Roman d’initiation, roman du rapport au père, roman du désir de retrait du monde, Les huit montagnes de Paolo Cognetti raconte aussi en filigrane les bouleversements qu’a connus la haute montagne alpine depuis 30 ans.

La lecture des articles est réservée aux abonnés.

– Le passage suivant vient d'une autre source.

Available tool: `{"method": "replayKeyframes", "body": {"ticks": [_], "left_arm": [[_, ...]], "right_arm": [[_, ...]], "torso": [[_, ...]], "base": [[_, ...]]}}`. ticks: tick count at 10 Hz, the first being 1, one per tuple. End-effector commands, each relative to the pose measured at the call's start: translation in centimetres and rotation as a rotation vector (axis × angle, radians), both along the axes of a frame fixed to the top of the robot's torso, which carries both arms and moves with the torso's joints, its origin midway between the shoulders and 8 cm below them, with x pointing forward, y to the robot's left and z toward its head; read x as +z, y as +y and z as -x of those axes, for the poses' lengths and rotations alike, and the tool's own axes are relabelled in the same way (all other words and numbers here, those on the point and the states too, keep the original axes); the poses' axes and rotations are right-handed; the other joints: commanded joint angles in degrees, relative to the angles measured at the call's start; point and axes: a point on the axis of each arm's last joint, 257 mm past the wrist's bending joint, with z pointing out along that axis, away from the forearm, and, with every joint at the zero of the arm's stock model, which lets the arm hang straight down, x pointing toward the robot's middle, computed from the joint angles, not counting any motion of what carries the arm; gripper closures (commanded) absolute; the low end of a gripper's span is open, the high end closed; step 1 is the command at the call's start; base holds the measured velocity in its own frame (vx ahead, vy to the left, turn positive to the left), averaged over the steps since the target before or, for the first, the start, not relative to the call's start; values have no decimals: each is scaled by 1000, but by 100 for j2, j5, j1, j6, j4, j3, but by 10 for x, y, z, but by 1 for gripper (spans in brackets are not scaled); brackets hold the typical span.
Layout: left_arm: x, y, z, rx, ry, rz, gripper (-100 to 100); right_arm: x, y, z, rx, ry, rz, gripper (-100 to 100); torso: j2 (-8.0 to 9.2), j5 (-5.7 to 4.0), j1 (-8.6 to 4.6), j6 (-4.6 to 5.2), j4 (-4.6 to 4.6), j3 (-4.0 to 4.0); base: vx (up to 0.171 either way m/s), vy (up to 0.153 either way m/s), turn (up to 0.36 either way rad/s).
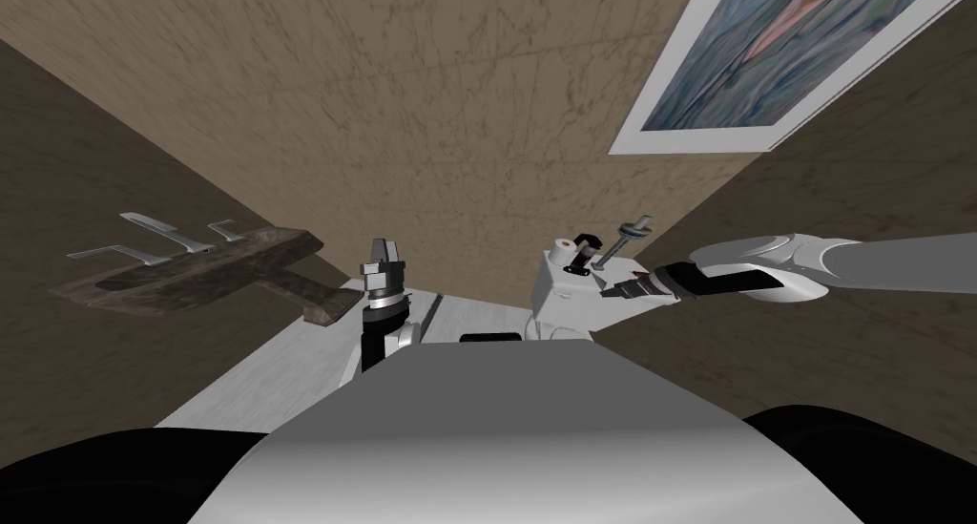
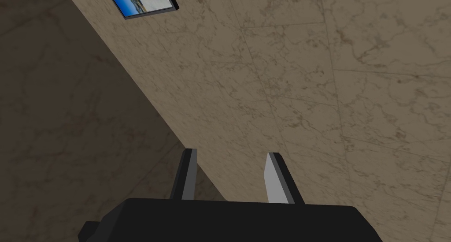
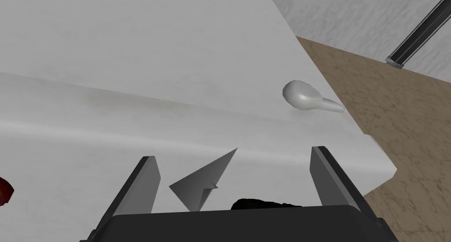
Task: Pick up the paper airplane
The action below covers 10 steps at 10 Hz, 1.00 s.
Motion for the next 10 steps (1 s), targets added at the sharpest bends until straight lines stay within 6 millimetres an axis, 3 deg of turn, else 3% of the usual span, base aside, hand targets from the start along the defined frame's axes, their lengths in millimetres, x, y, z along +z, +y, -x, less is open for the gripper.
{"method": "replayKeyframes", "body": {"ticks": [1,10], "left_arm": [[0,0,0,0,0,0,0],[0,0,0,0,0,0,0]], "right_arm": [[0,0,-1,0,-1,2,-100],[3,-3,-7,0,-12,19,-100]], "torso": [[0,0,0,0,0,0],[5,0,0,1,1,3]], "base": [[35,2,57],[12,0,6]]}}
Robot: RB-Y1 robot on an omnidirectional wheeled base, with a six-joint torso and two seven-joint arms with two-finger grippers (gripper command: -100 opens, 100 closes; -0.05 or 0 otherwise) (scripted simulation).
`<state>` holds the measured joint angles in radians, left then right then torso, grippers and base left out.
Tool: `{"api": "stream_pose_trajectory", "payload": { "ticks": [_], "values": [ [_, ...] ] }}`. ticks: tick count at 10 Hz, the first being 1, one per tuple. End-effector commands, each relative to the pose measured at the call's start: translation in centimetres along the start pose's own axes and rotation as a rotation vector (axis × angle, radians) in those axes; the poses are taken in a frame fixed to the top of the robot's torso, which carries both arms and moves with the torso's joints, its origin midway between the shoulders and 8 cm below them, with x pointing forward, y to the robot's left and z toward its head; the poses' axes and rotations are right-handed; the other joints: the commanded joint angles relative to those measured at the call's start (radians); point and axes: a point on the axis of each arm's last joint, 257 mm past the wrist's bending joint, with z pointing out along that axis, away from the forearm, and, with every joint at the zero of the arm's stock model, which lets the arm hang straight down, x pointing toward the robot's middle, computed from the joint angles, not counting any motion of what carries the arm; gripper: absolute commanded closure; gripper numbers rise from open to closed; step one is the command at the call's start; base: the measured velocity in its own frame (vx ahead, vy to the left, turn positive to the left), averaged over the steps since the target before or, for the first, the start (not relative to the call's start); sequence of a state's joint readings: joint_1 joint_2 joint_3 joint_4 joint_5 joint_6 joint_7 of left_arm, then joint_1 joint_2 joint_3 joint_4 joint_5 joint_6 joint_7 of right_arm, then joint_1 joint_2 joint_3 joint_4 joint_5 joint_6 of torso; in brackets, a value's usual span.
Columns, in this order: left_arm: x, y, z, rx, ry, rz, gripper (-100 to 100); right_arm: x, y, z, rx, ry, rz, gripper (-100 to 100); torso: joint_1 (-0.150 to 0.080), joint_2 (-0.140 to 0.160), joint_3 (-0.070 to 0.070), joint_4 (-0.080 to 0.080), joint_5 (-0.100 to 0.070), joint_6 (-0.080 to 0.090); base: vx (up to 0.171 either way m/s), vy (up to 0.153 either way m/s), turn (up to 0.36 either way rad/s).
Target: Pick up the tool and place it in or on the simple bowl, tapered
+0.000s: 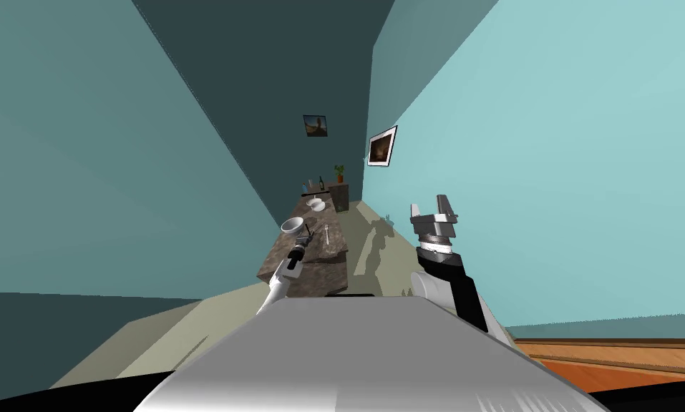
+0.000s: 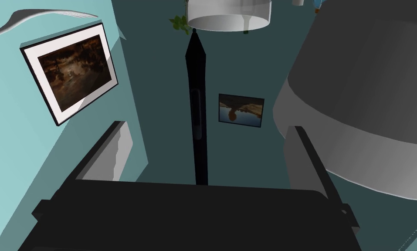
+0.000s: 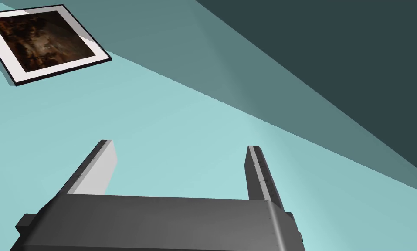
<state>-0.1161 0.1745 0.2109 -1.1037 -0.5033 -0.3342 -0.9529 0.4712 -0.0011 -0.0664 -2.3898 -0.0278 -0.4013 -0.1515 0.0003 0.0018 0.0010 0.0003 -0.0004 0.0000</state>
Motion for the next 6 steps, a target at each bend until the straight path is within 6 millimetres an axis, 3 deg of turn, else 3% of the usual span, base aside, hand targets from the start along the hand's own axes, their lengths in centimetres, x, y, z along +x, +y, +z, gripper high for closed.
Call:
{"api": "stream_pose_trajectory", "payload": {
  "ticks": [1, 2, 3, 4, 5, 6],
  "values": [
    [0.2, 2.9, -0.1, -0.041, 0.002, 0.011, -100, 0.0, 0.0, 0.0, 0.000, 0.000, 0.000, 0, 0.000, 0.000, 0.000, 0.000, 0.000, 0.000, -0.058, -0.020, -0.265],
    [0.1, 3.1, -0.1, -0.045, -0.001, -0.003, -100, 0.0, 0.0, 0.0, 0.000, 0.000, 0.000, 0, 0.000, 0.001, 0.001, 0.000, 0.000, 0.001, -0.045, -0.016, -0.134],
    [0.1, 5.6, -0.3, -0.081, 0.002, 0.012, -100, 0.0, 0.0, 0.0, 0.000, 0.000, 0.000, 0, 0.000, 0.001, 0.001, 0.000, 0.000, 0.000, -0.048, -0.038, -0.238],
    [0.0, 5.8, -0.3, -0.086, -0.002, -0.004, -100, 0.0, 0.0, 0.0, 0.000, 0.000, 0.000, 0, -0.001, 0.001, 0.001, 0.000, 0.000, 0.000, -0.042, -0.028, -0.146],
    [-0.1, 8.4, -0.5, -0.122, 0.000, 0.010, -100, 0.0, 0.0, 0.0, 0.000, 0.000, 0.000, 0, -0.001, 0.001, 0.000, 0.000, 0.000, 0.000, -0.053, -0.025, -0.259],
    [-0.2, 8.5, -0.6, -0.128, -0.004, -0.006, -100, 0.0, 0.0, 0.0, 0.000, 0.000, 0.000, 0, -0.001, 0.001, 0.001, 0.000, 0.000, 0.001, -0.043, -0.015, -0.143]
  ]
}}
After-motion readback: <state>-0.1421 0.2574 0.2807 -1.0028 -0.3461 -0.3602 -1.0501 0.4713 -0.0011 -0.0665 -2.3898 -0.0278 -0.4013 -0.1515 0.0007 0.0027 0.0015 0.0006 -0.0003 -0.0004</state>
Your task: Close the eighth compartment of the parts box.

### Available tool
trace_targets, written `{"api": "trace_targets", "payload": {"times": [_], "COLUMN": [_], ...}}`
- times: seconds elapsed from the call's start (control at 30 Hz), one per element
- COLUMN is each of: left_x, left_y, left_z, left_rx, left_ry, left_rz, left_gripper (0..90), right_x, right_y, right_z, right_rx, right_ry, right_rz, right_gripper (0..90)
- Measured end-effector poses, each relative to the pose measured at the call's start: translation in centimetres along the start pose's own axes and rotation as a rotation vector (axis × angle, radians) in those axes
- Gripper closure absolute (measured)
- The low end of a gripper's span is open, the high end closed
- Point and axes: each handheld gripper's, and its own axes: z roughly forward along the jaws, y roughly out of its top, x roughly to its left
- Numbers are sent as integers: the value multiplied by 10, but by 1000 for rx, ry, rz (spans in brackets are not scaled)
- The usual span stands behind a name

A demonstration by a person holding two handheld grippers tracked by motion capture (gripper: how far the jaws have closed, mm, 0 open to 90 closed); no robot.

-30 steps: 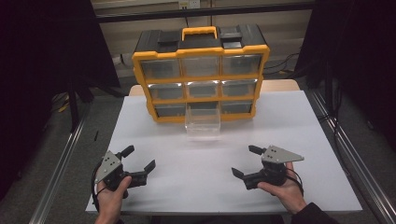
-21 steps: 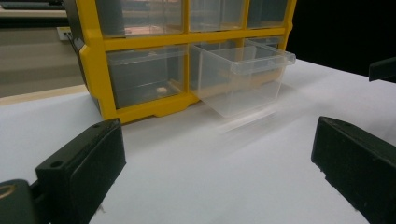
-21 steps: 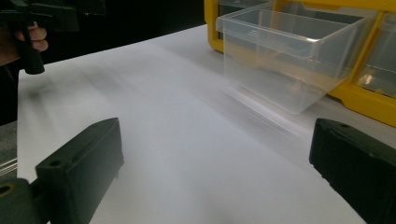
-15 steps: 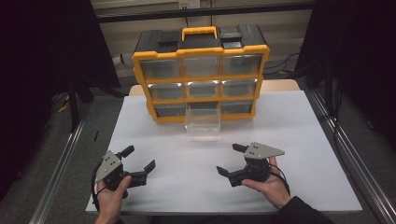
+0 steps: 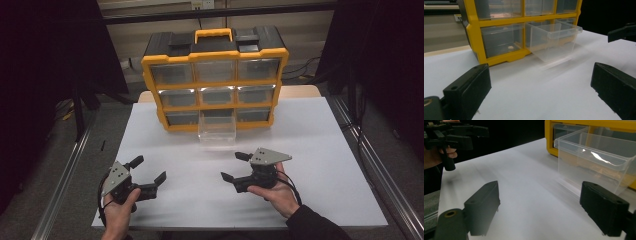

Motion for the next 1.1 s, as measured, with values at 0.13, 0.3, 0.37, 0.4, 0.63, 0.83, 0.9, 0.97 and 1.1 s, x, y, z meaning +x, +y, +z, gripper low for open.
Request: {"api": "trace_targets", "payload": {"times": [0.13, 0.3, 0.37, 0.4, 0.63, 0.83, 0.9, 0.97, 1.1], "left_x": [0, -1, -1, -1, -1, -1, -1, -1, 0], "left_y": [0, 0, 0, 0, 0, 0, 0, 0, 0], "left_z": [0, 0, 0, 0, 0, 0, 0, -1, 0], "left_rx": [7, 1, 2, 3, 4, 3, 1, 2, 1], "left_ry": [-5, -7, -5, -5, -9, -8, -6, -1, -1], "left_rz": [9, 13, 9, 10, 14, 8, 3, 2, 2], "left_gripper": [26, 26, 27, 26, 26, 26, 27, 27, 27], "right_x": [1, 2, 1, 1, -3, -5, -5, -4, -3], "right_y": [2, 3, 4, 5, 5, 5, 5, 5, 6], "right_z": [4, 8, 9, 11, 15, 17, 19, 21, 23], "right_rx": [14, 18, 18, 21, 51, 57, 55, 58, 62], "right_ry": [20, 17, 16, 21, 27, 36, 43, 45, 54], "right_rz": [4, 15, 19, 18, 52, 54, 65, 56, 41], "right_gripper": [237, 295, 330, 374, 503, 608, 665, 717, 807]}}
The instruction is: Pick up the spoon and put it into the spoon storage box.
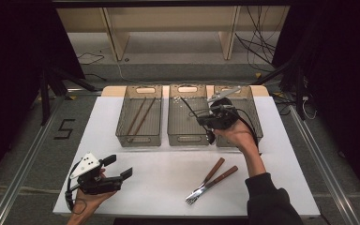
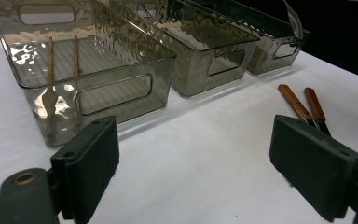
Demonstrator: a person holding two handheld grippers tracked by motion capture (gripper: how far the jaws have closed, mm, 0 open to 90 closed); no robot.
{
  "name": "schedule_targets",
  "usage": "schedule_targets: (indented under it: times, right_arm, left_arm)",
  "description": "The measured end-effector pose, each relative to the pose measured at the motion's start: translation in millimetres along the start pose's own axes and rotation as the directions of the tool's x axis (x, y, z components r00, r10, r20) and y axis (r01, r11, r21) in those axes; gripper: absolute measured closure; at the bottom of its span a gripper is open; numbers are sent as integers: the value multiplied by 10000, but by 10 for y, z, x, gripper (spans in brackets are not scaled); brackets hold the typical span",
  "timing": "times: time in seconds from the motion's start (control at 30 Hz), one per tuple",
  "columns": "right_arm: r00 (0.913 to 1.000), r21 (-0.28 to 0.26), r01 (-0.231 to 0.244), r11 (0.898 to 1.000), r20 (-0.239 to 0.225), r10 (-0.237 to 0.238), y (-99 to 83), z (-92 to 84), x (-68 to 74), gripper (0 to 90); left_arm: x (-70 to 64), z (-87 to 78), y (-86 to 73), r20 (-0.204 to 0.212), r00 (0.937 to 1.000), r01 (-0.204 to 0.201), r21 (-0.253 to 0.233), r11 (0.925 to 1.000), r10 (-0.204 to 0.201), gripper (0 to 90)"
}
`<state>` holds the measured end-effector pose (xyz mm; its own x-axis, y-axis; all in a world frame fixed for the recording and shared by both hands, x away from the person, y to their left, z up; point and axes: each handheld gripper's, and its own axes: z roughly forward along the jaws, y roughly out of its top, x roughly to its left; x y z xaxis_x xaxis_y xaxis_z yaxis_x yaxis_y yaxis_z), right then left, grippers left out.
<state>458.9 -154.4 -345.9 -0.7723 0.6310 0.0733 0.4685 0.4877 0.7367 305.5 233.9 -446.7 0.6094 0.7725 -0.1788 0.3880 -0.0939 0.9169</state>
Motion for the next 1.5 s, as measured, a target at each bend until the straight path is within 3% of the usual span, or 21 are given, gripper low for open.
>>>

Nous avons dans ces colonnes dit tout le bien que nous pensions du premier roman de l’Italien Paolo Cognetti. Et voici que la rentrée littéraire nous offre le plaisir rare de découvrir que Cognetti a écrit un second premier roman : Les huit montagnes, superbement traduit par Anita Rochedy, à qui l’on devait déjà la traduction du précédent livre de Cognetti, Le garçon sauvage (Zoé, 2016). S’agirait-il d’œuvres jumelles ? Nullement. Plutôt d’une petite médiocrité des éditions Stock. Après avoir emporté, en faisant monter les enchères (on parle de 24 000 euros, une somme élevée pour un auteur peu connu), les droits français sur le livre, Stock se devait de rentabiliser son investissement. Pousser le livre pour le Femina étranger fait partie des usages. Le qualifier en quatrième de couverture de « premier roman », alors que Sofia s’habille toujours en noir (Liana Levi, 2013) l’était en vérité, est bien petit. Mais passons, tant le livre, qui a entre-temps obtenu à la fois les prix Strega et Strega Giovani (équivalents transalpins du Goncourt et du Goncourt des lycéens), mérite les compliments qui lui ont déjà été adressés.